■ About this task ■
All that should come back is the lines of the data below from the one containing "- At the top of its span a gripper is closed" to the one containing "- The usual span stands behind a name", inclusive, exactly as they stand.

■ Data shown ■

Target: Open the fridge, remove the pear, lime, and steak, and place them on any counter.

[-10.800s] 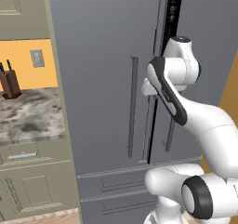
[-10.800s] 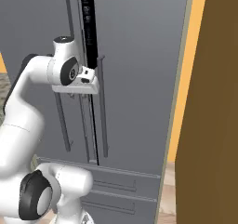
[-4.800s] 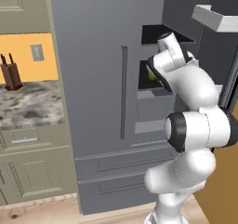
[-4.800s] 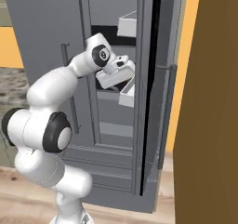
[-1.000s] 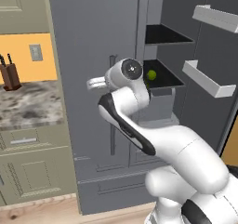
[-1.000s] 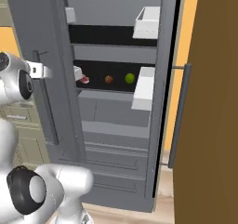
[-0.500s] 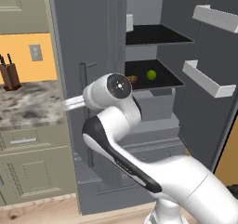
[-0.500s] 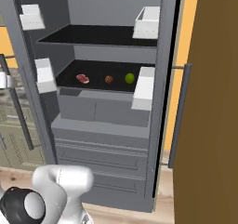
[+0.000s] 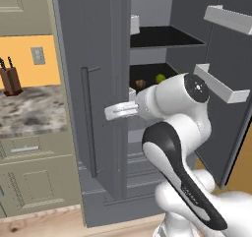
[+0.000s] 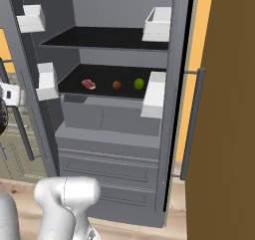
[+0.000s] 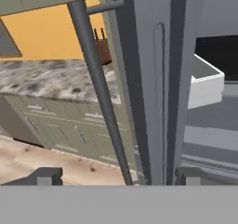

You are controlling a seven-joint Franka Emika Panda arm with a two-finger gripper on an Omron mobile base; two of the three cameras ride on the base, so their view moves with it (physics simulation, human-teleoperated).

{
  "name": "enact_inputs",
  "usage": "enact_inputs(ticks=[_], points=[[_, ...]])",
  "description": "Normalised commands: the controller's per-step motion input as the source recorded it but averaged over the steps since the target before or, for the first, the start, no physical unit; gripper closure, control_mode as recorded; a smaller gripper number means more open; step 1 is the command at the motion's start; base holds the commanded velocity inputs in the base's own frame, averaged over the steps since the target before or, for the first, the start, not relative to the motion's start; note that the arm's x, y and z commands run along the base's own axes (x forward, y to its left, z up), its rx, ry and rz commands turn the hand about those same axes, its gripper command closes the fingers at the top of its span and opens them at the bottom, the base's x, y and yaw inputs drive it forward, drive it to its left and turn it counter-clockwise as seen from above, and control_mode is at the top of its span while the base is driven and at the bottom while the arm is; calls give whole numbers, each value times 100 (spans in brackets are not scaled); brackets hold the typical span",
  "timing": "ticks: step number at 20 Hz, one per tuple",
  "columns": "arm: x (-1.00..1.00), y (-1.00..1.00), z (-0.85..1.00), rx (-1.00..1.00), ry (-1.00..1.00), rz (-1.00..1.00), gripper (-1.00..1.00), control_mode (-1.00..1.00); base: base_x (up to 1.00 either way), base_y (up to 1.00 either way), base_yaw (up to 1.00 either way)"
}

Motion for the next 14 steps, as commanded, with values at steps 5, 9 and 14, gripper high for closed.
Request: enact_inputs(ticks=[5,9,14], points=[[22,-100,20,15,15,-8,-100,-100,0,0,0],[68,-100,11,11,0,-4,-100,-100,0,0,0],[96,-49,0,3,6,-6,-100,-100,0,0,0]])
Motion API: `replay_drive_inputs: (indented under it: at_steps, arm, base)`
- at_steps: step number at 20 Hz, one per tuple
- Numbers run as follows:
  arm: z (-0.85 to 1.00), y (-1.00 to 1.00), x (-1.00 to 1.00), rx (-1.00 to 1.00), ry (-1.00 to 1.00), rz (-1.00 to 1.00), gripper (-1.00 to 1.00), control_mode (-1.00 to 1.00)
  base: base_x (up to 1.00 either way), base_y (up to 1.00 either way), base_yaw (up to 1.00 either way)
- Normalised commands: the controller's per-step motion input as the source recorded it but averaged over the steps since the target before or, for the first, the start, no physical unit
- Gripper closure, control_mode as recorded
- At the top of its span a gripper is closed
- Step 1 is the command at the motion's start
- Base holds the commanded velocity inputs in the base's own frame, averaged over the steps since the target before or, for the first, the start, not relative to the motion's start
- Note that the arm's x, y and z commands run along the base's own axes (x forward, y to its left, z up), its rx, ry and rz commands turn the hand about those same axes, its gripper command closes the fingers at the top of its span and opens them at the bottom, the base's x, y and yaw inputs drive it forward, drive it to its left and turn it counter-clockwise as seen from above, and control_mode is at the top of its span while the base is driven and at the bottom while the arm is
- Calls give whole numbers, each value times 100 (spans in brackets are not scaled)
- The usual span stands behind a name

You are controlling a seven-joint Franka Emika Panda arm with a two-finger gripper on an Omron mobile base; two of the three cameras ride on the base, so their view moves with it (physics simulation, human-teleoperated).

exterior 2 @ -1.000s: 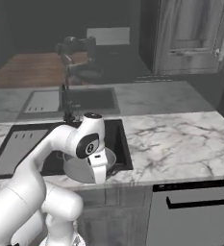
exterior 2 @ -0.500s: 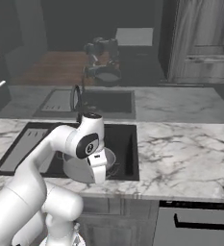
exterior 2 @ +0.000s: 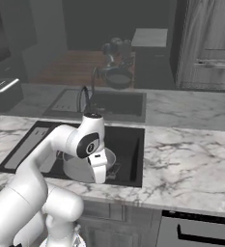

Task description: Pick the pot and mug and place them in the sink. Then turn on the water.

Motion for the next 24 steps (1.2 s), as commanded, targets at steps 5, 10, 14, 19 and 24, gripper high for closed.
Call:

■ Response ■
- At the top of its span a gripper is closed
- Step 1 is the command at the motion's start
- Base holds the commanded velocity inputs in the base's own frame, averaged over the steps since the target before or, for the first, the start, not relative to the motion's start
- Note that the arm's x, y and z commands run along the base's own axes (x forward, y to its left, z up), its rx, ry and rz commands turn the hand about those same axes, its gripper command closes the fingers at the top of its span and opens them at the bottom, the base's x, y and yaw inputs drive it forward, drive it to its left and turn it counter-clockwise as seen from above, and control_mode is at the top of its span while the base is driven and at the bottom while the arm is
- Calls give whole numbers, each value times 100 (spans in brackets are not scaled)
- The usual span stands behind a name

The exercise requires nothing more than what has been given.